Viel pseudo-humanitäres Geschwafel

 

 


Neujahrsansprache des Ministerpräsidenten widmet sich ausschließlich der sogenannten „Flüchtlingskrise“

 

Zum Jahreswechsel ist auch bei uns in Schleswig-Holstein Tradition, daß sich der Ministerpräsident mit einem Grußwort an das Volk wendet. Was Torsten Albig dieses Jahr dort zum Besten gab, ist eine bodenlose Frechheit, verdeutlicht jedoch auch, wo der Ministerpräsident seine Prioritäten setzt, denn sein Grußwort kennt nur ein Thema:

 

„Wir können sehr stolz darauf sein, mit wie viel Mitmenschlichkeit und Hilfsbereitschaft die Flüchtlinge in unserem Land empfangen worden sind. Unzählige Menschen haben sie durch ehrenamtliche Arbeit, durch einen besonderen Einsatz im Job oder durch Spenden unterstützt.

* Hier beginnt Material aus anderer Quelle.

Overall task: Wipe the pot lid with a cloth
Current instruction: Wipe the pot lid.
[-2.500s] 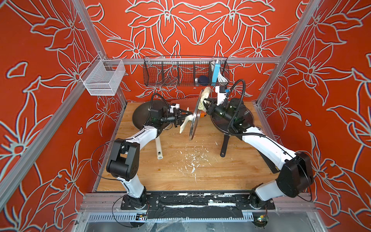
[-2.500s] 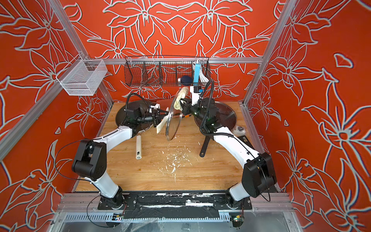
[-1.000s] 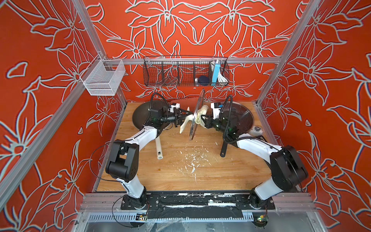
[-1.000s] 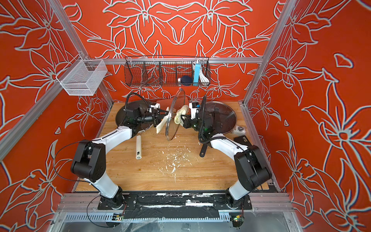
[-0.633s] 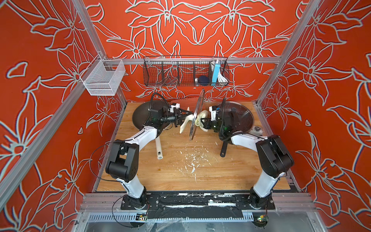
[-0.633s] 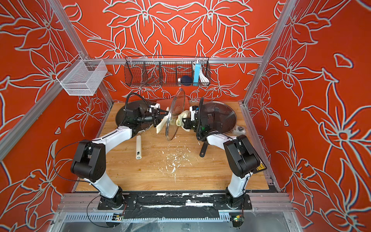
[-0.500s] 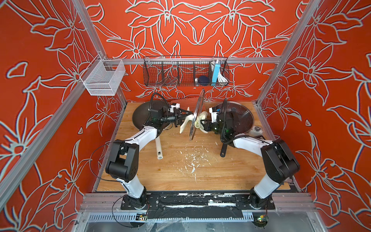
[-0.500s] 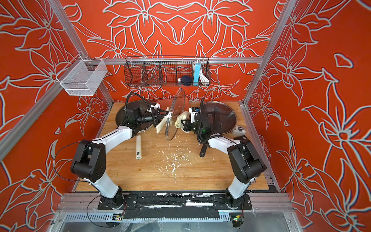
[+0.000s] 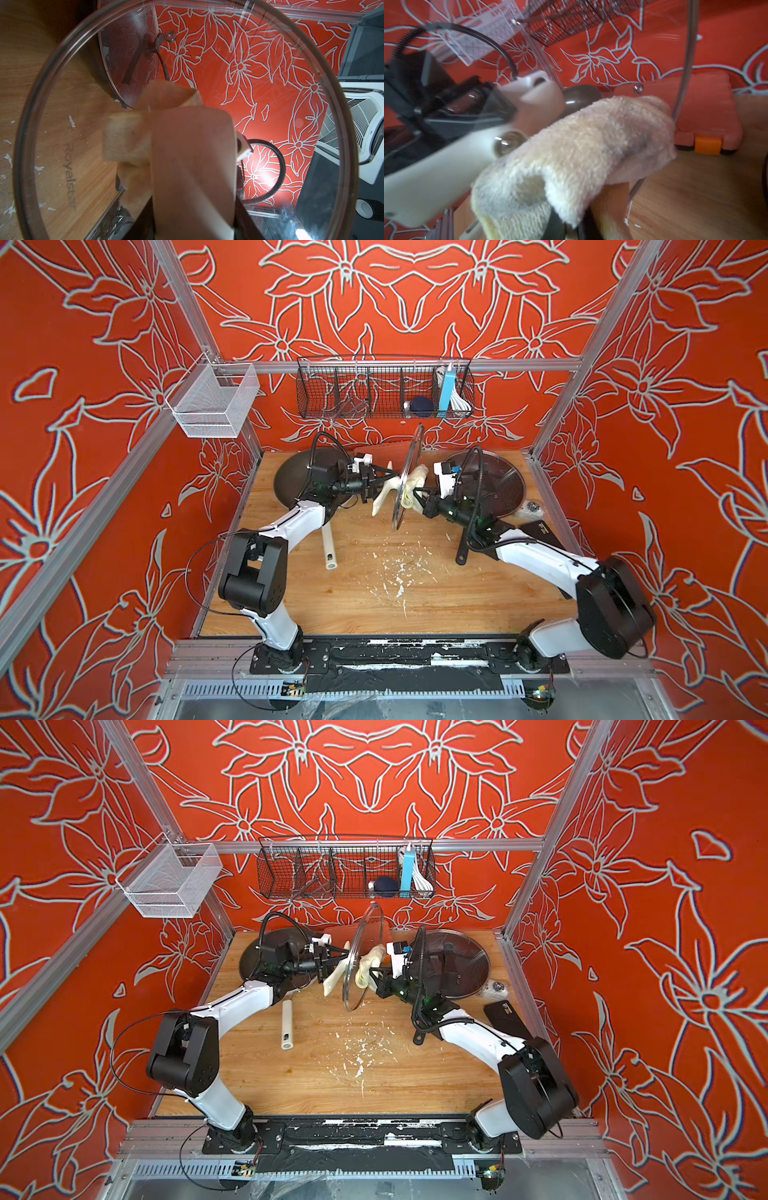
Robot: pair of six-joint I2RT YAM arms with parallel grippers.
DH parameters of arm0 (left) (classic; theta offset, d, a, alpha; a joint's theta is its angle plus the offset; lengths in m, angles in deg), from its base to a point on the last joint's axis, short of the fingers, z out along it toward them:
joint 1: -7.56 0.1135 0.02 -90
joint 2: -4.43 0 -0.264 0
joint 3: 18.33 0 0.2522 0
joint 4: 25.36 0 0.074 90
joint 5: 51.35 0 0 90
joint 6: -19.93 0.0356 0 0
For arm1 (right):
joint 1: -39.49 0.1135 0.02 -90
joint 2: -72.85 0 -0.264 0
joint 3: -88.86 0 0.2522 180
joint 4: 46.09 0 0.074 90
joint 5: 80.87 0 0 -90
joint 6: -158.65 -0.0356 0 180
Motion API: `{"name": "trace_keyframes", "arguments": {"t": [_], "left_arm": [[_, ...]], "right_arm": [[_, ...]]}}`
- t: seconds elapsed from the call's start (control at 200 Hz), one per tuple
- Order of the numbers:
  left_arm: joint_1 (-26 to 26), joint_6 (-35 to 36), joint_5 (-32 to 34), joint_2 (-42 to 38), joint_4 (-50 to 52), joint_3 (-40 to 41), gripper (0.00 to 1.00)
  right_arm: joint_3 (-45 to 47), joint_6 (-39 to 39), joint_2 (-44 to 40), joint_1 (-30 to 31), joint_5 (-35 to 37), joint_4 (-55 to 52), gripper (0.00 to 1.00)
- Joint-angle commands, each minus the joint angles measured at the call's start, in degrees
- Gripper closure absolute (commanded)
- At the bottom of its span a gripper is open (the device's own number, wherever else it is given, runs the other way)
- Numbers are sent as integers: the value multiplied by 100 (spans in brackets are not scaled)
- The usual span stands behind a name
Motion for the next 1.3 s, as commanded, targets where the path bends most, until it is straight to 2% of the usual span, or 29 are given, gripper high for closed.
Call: {"name": "trace_keyframes", "arguments": {"t": [0.0, 0.165, 0.39, 0.625, 0.761, 1.086, 1.296], "left_arm": [[-30, -48, -216, -409, -1069, -308, 100], [-30, 77, -152, -425, -906, -345, 100], [-30, 310, 126, -417, -695, -282, 100], [-30, 231, 214, -361, -788, -257, 100], [-30, 189, 207, -381, -848, -213, 100], [-30, 187, 200, -500, -839, -257, 100], [-30, 631, 338, -544, -384, -250, 100]], "right_arm": [[247, -151, 453, -3, 119, 229, 100], [311, -199, 442, 51, -349, 454, 100], [325, 339, -656, 389, -584, -126, 100], [304, 338, -1510, 482, -638, -367, 100], [471, 288, -1349, 502, -533, -289, 100], [853, 39, -139, 508, -94, 392, 100], [705, 105, -733, 512, -307, 49, 100]]}}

Der Einsatz für Menschen in Not ist von unschätzbarem Wert. Dafür möchte ich Ihnen sehr herzlich danken.“

 

Kein Wort des Dankes an die vielen Ehrenamtlichen, die nicht in der „Flüchtlingshilfe“, sondern u.a. bei der Feuerwehr, in den Sportvereinen, den Tafeln oder andern sozialen Einrichtungen wichtige Arbeit leisten. Kein Dank an die Lehrer und Erzieher die sich tagtäglich um unsere Kinder und Jugendlichen kümmern, kein Wort des Dankes an die Ärzte, Krankenschwestern und Altenpflegern, die auch an Sonn- und Feiertagen ihren Dienst verrichten.

 

Doch auch politisch scheint sich beim Herrn Minister alles nur um „Flüchtlinge“ zu drehen. Kein Wort zum Thema HSH Nordbank, die mit Milliarden aus der Landeskasse finanziert werden mußte. Kein Wort zur maroden Infrastruktur und auch auf einige Worte zur Bildungspolitik wartet der Bürger vergebens:

 

„Lassen sie uns diese Menschen mit ebenso offenen Armen und helfenden Händen empfangen. Im kommenden Jahr wird es vor allem auch darum gehen, diese Menschen in unserer Mitte aufzunehmen. Sie werden von den Erstaufnahmeeinrichtungen in die Städte und Gemeinden ziehen. Es ist unsere gemeinsame Verantwortung, dafür zu sorgen, dass diese Menschen sich bei uns einleben können.“

 

Ginge es dem Ministerpräsidenten wirklich um humanitäre Hilfe, müßte er auch „helfende Hände“ für deutsche Obdachlose und Sozialschwache einfordern und nicht ausschließlich für sogenannte „Flüchtlinge“. Ein Ministerpräsident dessen Neujahrsansprache sich ausschließlich dem Wohl von Fremden widmet, und der alle anderen wichtigen Themen im Land ausblendet, muß entweder jeglichen Bezug zur Realität verloren haben oder ganz bewußt eine Politik betreiben, die darauf abzielt, das eigene Volk zu benachteiligen.

 

Wohin die Politik von Gutmenschen wie Albig führt, verdeutlicht nicht nur der islamistische Anschlag in Paris, sondern auch die sexuellen Übergriffe auf deutsche Frauen in der Silvesternacht in zahlreichen deutschen Städten. Bundesdeutsche Politiker haben in den vergangenen Jahrzehnten Millionen Menschen aus fremden Kulturkreisen nach Deutschland geholt und das Volk muß diese verfehlte Multikulti-Politik nun am eigenen Leib ausbaden. Ein verantwortungsvoller Ministerpräsident sollte sich für seine verfehlte Rede entschuldigen und sich diesen Problemen stellen und nicht mit pseudo-humanitären Geschwafel alles schönreden!